No entanto, ainda é muito cedo para especular se o ataque do Irão foi um sucesso ou não. A grande questão agora é como Israel responderá.

O que o Irã conseguiu

É importante sublinhar que a operação do Irão teve mais peso político do que militar. Nesse sentido, foi realizado de forma sutil e foi um sucesso. Obviamente, os iranianos não queriam iniciar uma guerra que envolvesse os EUA, embora fosse isso que Netanyahu queria. Por outras palavras, Israel não conseguiu provocar o Irão.

É também óbvio que a República Islâmica possui drones e mísseis mais poderosos do que os utilizados no ataque de 14 de Abril. No entanto, mesmo os drones e mísseis menos avançados foram capazes de penetrar no espaço aéreo israelita e infligir danos económicos, uma vez que Israel gastou muito mais dinheiro para abater mísseis e drones do que o Irão gastou para lançá-los.

Teerão demonstrou mais uma vez que Israel não é invulnerável e é possível atacá-lo. Quanto ao grau de danos infligidos, com o qual alguns comentadores ficaram insatisfeitos, depende em grande parte do tipo de mísseis e drones utilizados no ataque – e o Irão tem muito equipamento militar.

Finalmente, a principal conquista do Irão é ter conseguido confundir Israel da mesma forma que ficou confuso após o ataque do Hamas em 7 de Outubro. O país tem que responder. Mas como? Israel deveria atacar as forças por procuração iranianas? Isto é possível, mas Israel faz isso o tempo todo, sem muito resultado. Deveria atingir directamente o Irão? Mas isso daria início a uma guerra para a qual ninguém está preparado, incluindo os EUA.

Conclusão

A bola está agora no campo de Israel e o país enfrenta os mesmos desafios que a República Islâmica enfrentou depois de 1 de Abril. Mas será Israel capaz de resolver estes desafios de forma tão eficiente?

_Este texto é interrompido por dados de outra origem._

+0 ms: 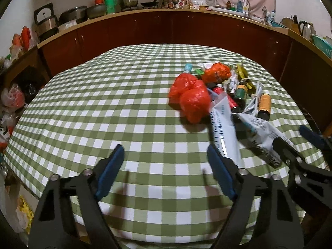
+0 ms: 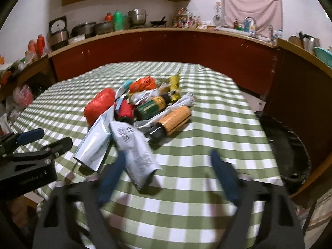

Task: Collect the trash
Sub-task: 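Grasp the white milk-powder packet with the left tool while the right tool grasps another white packet, then carry both white packets over the black bin and open both tools, then return both tools to the table and grasp the red plastic bag with the left tool, then grasp the tan cylindrical can with the right tool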

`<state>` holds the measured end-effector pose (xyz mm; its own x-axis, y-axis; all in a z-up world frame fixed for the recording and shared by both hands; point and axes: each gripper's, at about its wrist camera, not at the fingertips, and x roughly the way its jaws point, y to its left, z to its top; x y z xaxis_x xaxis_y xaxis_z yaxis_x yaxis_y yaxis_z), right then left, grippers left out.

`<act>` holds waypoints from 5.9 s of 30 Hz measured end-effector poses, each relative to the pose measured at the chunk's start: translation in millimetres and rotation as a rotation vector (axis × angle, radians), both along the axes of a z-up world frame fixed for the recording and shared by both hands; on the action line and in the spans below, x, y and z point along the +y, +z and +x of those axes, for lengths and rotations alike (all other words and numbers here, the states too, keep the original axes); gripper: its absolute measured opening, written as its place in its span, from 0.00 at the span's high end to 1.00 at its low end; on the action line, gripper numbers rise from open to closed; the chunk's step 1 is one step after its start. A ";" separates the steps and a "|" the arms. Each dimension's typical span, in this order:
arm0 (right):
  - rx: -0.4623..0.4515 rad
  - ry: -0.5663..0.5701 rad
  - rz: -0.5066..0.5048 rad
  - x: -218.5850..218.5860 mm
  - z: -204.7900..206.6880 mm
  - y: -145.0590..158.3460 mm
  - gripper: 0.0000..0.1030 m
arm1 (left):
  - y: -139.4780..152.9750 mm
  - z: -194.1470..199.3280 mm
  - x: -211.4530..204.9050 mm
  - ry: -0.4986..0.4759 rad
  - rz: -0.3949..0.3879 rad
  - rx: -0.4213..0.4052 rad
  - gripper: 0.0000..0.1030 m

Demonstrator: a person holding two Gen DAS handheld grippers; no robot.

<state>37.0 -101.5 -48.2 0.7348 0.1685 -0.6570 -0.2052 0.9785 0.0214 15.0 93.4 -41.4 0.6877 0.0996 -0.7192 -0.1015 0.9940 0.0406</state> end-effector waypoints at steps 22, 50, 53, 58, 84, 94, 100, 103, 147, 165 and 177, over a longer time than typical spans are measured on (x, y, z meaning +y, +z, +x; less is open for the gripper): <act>-0.001 0.108 0.043 8.8 -10.1 6.4 0.94 | 7.4 4.4 -26.2 -0.085 -0.034 -0.013 0.33; -0.084 -0.040 0.042 -49.8 -16.8 23.7 0.94 | 24.0 -8.9 -74.3 -0.224 -0.006 -0.119 0.93; -0.099 -0.083 0.037 -63.0 -13.6 28.2 0.94 | 34.1 -1.9 -85.9 -0.248 -0.017 -0.133 0.93; -0.115 -0.189 0.027 -96.8 -4.8 31.6 0.94 | 42.6 16.8 -120.8 -0.329 -0.061 -0.141 0.93; -0.050 -0.480 0.061 -228.0 45.7 -11.5 0.94 | -2.2 117.6 -316.0 -0.519 0.034 -0.008 0.91; -0.003 -0.506 0.100 -248.6 60.6 -28.6 0.89 | -11.3 132.6 -329.1 -0.508 0.032 0.055 0.65; -0.017 -0.516 0.107 -252.0 57.4 -20.0 0.70 | -2.5 127.2 -318.2 -0.495 0.003 0.045 0.56; -0.039 -0.527 0.099 -248.9 53.2 -12.1 0.62 | 4.9 124.4 -309.6 -0.490 -0.008 0.031 0.54; 0.018 -0.195 0.090 -28.7 68.1 11.7 0.36 | 0.2 103.9 -20.9 -0.058 0.022 0.039 0.38; 0.082 -0.162 0.029 2.3 77.5 2.0 0.37 | -1.9 87.8 8.8 -0.091 -0.044 0.031 0.62; 0.108 -0.156 0.013 -3.4 73.3 -1.7 0.74 | -1.1 81.4 19.7 -0.086 -0.046 0.020 0.62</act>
<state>110.3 -104.9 -49.9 0.6782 0.0669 -0.7318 -0.0472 0.9978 0.0475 96.4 113.1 -42.5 0.6780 0.0075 -0.7350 -0.0153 0.9999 -0.0040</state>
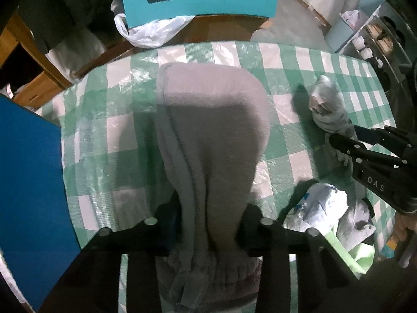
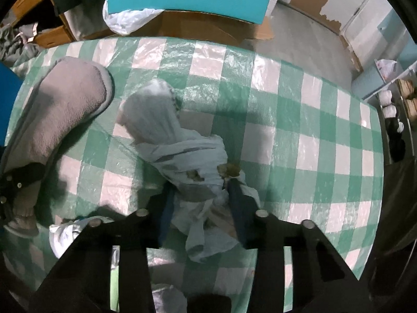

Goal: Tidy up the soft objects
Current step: 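Grasp grey towel with left gripper while right gripper grasps white plastic bag, then lift grey towel and white bag toward the box with both grippers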

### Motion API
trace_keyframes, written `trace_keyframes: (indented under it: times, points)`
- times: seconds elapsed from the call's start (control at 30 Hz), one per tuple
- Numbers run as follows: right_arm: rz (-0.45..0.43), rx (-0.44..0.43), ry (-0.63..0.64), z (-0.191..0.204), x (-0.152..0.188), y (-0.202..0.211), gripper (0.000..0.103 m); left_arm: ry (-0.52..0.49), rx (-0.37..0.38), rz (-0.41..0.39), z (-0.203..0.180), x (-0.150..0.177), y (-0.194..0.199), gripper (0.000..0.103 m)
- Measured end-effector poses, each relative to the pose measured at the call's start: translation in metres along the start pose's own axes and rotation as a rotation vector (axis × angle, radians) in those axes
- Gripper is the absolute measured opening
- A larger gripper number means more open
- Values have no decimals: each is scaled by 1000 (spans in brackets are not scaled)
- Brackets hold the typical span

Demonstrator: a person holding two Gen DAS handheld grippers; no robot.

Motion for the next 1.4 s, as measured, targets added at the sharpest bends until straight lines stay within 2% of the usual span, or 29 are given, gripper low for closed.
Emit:
trace_keyframes:
  times: [0.13, 0.3, 0.97, 1.4]
  points:
    - [-17, -23, -22, 2, 2, 14, 28, 10, 19, -21, 4, 4, 12, 29]
    - [-50, -57, -35, 9, 1, 34, 27, 32, 64, -35, 11, 8, 25, 27]
    - [-160, -124, -31, 40, 18, 107, 27, -34, -29, -161, 8, 39, 86, 27]
    - [-217, -157, 30, 70, 29, 149, 27, -44, -43, -218, 20, 63, 120, 27]
Point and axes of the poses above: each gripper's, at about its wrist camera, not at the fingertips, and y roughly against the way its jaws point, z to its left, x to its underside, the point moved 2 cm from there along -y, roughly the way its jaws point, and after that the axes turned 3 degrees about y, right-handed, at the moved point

É digno de nota que o Comandante-em-Chefe do IRGC, Hossein Salami, disse que a partir de agora, se Israel atacar os interesses do Irão e dos cidadãos iranianos, Teerão atacará novamente.

Esta é uma afirmação importante. Essencialmente, o ataque levado a cabo pelo Irão em 14 de Abril não foi apenas um ataque de retaliação, mas estabeleceu uma nova ordem. O Irão demonstrou que está pronto a recorrer a novos meios de influência numa situação em que as palavras não são suficientes. Atacou Israel directamente, não para iniciar uma guerra, mas para demonstrar o que poderia acontecer se todos os outros métodos de pressão sobre Israel falhassem.

Uma nova opção foi apresentada. Israel pode ser privado da sua vantagem mais importante – a impunidade absoluta, que até recentemente tinha sido garantida pelos EUA.